Chabot était au supplice et, parce qu’il se sentait en faute, il éleva la voix, presque furieux contre son ami.

— Tu parles comme certaines gens du peuple le font ici. Si j’étais allé interroger les domestiques, alors que je n’avais aucune preuve, pas la moindre indication, la ville entière aurait été persuadée qu’Hubert Vernoux ou son fils était coupable.

— Son fils ?

— Lui aussi, parfaitement ! Car, du moment qu’il ne travaille pas et qu’il s’occupe de psychiatrie, il y en a pour le considérer comme fou. Il ne fréquente pas les deux cafés de l’endroit, ne joue ni au billard ni à la belote, ne court pas après les filles et il lui arrive, dans la rue, de s’arrêter brusquement pour regarder quelqu’un avec des yeux grossis par les verres de ses lunettes. On les déteste assez pour que…

— Tu les défends ?

— Non. Je veux garder mon sang-froid et, dans une sous-préfecture, ce n’est pas toujours facile. J’essaie d’être juste. Moi aussi, j’ai pensé que le premier crime était peut-être une affaire de famille. J’ai étudié la question sous tous ses aspects. Le fait qu’il n’y ait pas eu vol, que Robert de Courçon n’ait pas tenté de se défendre, m’a troublé. Et j’aurais sans doute pris certaines dispositions si…

— Un instant. Tu n’as pas demandé à la police de suivre Hubert Vernoux et son fils ?

— À Paris, c’est praticable. Pas ici. Tout le monde connaît nos quatre malheureux agents de police. Quant aux inspecteurs de Poitiers, ils étaient repérés avant d’être descendus de voiture ! Il est rare qu’il y ait plus de dix personnes à la fois dans la rue.
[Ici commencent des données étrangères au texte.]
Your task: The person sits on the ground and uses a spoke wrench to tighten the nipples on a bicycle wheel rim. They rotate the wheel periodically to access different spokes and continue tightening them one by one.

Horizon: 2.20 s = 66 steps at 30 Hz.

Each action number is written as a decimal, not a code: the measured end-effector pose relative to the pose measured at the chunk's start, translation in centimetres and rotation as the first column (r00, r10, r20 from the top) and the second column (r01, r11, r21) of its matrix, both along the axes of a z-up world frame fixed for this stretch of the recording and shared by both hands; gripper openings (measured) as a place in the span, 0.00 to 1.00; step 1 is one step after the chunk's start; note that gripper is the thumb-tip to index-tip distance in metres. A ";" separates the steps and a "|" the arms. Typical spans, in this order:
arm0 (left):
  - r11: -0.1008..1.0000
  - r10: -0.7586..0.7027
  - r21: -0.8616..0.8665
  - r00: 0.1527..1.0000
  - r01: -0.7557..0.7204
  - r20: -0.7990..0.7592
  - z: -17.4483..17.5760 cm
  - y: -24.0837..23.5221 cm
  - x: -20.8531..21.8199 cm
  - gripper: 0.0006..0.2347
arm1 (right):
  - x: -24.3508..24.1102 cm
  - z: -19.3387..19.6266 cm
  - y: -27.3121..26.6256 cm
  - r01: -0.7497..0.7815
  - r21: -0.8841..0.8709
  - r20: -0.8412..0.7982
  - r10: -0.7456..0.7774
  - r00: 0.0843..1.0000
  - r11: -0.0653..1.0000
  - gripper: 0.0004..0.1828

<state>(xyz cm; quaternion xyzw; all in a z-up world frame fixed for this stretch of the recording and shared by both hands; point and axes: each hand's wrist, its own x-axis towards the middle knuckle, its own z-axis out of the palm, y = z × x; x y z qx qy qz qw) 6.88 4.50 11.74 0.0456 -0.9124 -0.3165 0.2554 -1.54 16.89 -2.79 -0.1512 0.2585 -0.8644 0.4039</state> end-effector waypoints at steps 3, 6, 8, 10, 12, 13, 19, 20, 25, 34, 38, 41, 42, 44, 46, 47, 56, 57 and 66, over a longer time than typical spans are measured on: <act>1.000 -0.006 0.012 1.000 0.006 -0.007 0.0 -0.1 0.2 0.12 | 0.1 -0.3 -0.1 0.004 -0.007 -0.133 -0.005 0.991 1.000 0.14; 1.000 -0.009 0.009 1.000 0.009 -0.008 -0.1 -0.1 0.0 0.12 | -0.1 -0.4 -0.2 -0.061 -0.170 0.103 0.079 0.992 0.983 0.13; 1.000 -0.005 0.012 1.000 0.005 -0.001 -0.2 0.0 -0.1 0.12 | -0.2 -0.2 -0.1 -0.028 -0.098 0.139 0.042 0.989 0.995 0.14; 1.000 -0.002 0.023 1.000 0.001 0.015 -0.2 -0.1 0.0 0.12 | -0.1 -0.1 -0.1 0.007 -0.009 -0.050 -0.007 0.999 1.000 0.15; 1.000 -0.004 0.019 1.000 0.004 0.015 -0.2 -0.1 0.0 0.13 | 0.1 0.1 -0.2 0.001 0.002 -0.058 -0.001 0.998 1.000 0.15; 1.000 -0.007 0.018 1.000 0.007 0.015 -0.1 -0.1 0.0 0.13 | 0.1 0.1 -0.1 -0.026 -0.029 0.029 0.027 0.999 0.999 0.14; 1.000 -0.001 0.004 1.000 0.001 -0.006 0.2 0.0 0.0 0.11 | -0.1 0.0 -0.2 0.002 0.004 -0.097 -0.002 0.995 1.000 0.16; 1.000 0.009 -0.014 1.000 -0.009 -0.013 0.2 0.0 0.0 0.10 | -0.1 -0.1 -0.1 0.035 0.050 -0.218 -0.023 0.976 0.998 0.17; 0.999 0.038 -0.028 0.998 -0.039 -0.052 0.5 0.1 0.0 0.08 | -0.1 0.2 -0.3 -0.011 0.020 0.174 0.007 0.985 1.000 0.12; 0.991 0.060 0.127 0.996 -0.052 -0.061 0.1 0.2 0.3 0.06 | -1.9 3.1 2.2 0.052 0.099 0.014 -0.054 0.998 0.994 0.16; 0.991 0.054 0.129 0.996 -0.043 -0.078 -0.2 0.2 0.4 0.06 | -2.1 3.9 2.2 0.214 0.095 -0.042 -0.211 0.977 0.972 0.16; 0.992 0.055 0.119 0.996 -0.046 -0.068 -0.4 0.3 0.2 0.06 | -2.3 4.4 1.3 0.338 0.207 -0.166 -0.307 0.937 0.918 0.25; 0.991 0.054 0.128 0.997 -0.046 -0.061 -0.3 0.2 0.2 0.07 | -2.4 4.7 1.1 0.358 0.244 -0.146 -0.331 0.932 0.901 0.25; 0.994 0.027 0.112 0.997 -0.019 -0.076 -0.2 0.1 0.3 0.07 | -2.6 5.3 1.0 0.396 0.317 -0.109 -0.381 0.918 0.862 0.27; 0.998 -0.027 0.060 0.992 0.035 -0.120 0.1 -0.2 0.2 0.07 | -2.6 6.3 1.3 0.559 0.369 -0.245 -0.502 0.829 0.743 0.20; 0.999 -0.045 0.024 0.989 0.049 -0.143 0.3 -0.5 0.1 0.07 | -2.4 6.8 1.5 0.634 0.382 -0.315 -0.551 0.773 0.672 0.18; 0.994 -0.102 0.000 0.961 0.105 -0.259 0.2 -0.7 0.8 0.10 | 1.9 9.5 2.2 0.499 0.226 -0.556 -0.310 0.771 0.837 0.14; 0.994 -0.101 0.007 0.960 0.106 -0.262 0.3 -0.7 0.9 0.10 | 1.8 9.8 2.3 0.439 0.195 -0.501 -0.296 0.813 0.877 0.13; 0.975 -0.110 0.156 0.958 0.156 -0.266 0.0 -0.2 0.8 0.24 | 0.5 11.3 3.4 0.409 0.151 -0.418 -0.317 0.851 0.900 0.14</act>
Tu veux, dans ces conditions-là, suivre quelqu’un sans qu’il s’en doute ?

Il se calma soudain.

— Excuse-moi. Je parle si fort que je vais éveiller ma mère. C’est que je voudrais te faire comprendre ma position. Jusqu’à preuve du contraire, les Vernoux sont innocents. Je jurerais qu’ils le sont. Le second crime, deux jours après le premier, en a été presque la preuve. Hubert Vernoux pouvait être amené à tuer son beau-frère, à le frapper dans un moment de colère. Il n’avait aucune raison de se rendre au bout de la rue des Loges pour assassiner la veuve Gibon qu’il ne connaît probablement pas.

— Qui est-ce ?

— Une ancienne sage-femme dont le mari, mort depuis longtemps, était agent de police. Elle vivait seule, à moitié impotente, dans une maison de trois pièces.

» Non seulement il y a eu la vieille Gibon, mais, ce soir, Gobillard. Celui-ci, les Vernoux le connaissaient, comme tout Fontenay le connaissait. Dans chaque ville de France, il existe au moins un ivrogne de son espèce qui devient une sorte de personnage populaire.

» Si tu peux me citer une seule raison pour tuer un bonhomme de cette espèce…

— Suppose qu’il ait vu quelque chose ?

— Et la veuve Gibon, qui ne sortait plus de chez elle ? Elle aurait vu quelque chose aussi ? Elle serait venue rue Rabelais, passé dix heures du soir, pour assister au crime à travers les vitres ? Non, vois-tu. Je connais les méthodes d’investigations criminelles. Je n’ai pas assisté au congrès de Bordeaux et je retarde peut-être sur les dernières découvertes scientifiques, mais j’ai l’impression de savoir mon métier et de l’exercer en conscience. Les trois victimes appartiennent à des milieux complètement différents et n’avaient aucun rapport entre elles. Toutes les trois ont été tuées de la même façon, et, d’après les blessures, on peut conclure avec la même arme, et toutes les trois ont été attaquées en face, ce qui suppose qu’elles étaient sans méfiance. S’il s’agit d’un fou, ce n’est pas un fou gesticulant ou à moitié enragé dont chacun se serait écarté. C’est donc ce que j’appellerais un fou lucide, qui suit une ligne de conduite déterminée et est assez avisé pour prendre ses précautions.